17-Hydroxyprogesteron (17-Ohp) ist sowohl ein endogenes Progestogen als auch ein chemisches Intermediat in der Biosynthese anderer steroidischer Hormone, einschließlich der Kortikosteroide und der Androgene und der Östrogene.
Es wird über 17-Hydroxylase von Progesteron abgeleitet, Ein P450C17 -Enzym, oder aus 17-Hydroxypregnolon über 3β-Hydroxysteroid-Dehydrogenase-Isomerase.
17-OHP steigt im dritten Trimester der Schwangerschaft hauptsächlich aufgrund der fetalen Nebennierenproduktion an. Dieses Steroid wird hauptsächlich in den Nebennieren und zu einem gewissen Grad in den Gonaden produziert, insbesondere das Corpus luteum des Eierstocks. Normale Werte sind 3-90 ng/dl bei Kindern, und bei Frauen, 20-100 ng/dl vor dem Eisprung, und 100-500 ng/dl während der Lutealphase.
Das Hormon 17-Hydroxyprogesteron ist ein Baustein für die Produktion des Hormons Cortisol. Cortisol wird hauptsächlich von der Nebennierenrinde produziert (der äußere Teil der beiden Nebennieren, oberhalb der Nieren gelegen). Cortisol heißt das “Stresshormon” weil es als Teil der Reaktion des Körpers auf körperlichen oder emotionalen Stress in größeren Mengen ausgeschüttet wird. Bei Kindern, die häufigste Ursache für Cortisolmangel, und folglich hohe Werte an 17-Hydroxyprogesteron, ist eine der Formen der genetischen Störung angeborene Nebennierenhyperplasie (CAH).
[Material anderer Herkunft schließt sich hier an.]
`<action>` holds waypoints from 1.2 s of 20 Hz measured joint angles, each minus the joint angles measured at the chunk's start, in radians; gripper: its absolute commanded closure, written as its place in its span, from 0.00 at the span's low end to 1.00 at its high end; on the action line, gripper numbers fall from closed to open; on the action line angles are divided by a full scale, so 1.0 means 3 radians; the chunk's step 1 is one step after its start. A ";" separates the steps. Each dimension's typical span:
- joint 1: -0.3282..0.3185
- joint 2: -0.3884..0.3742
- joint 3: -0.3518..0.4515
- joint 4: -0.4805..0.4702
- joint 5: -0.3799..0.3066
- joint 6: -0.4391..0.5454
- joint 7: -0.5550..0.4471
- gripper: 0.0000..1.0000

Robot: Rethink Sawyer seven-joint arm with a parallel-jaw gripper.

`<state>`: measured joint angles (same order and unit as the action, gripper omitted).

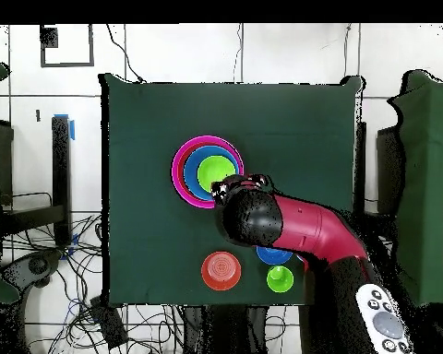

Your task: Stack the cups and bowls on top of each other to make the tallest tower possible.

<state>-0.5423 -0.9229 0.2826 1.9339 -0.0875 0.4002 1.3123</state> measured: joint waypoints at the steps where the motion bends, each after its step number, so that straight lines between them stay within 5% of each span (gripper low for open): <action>1: 0.0001 0.0000 -0.0005 0.0000 0.0001 0.0000 0.0000 0.00; 24: 0.0004 0.0000 -0.0061 0.0000 0.0000 -0.0001 0.0000 0.00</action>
<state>-0.5411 -0.9229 0.2643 1.9339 -0.0875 0.4000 1.3123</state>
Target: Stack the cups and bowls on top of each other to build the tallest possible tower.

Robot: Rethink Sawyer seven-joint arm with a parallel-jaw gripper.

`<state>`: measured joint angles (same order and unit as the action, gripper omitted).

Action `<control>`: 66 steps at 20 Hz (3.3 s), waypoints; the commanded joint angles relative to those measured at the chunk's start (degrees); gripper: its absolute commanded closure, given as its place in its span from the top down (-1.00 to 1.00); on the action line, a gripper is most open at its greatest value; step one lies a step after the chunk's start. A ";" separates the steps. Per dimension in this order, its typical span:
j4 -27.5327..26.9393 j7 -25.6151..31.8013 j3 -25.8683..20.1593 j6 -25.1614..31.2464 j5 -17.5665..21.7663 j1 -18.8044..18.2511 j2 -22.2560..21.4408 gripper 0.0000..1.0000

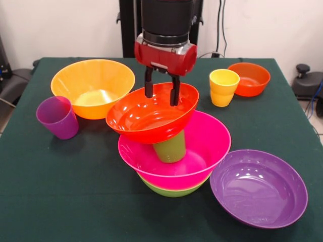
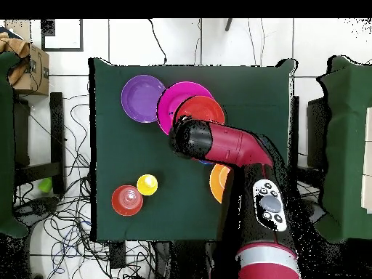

17-Hydroxyprogesteron ist bei Patienten mit angeborener Nebennierenhyperplasie erhöht (CAH). CAH ist eine Gruppe autosomal-rezessiver Erkrankungen, die durch einen Mangel an Cortisol und einen Überschuss an ACTH-Konzentration gekennzeichnet sind. 17-Hydroxyprogesteron ist auch nützlich bei der Überwachung einer Cortisol-Ersatztherapie und bei der Beurteilung von Unfruchtbarkeit sowie Nebennieren- und Eierstockneoplasien.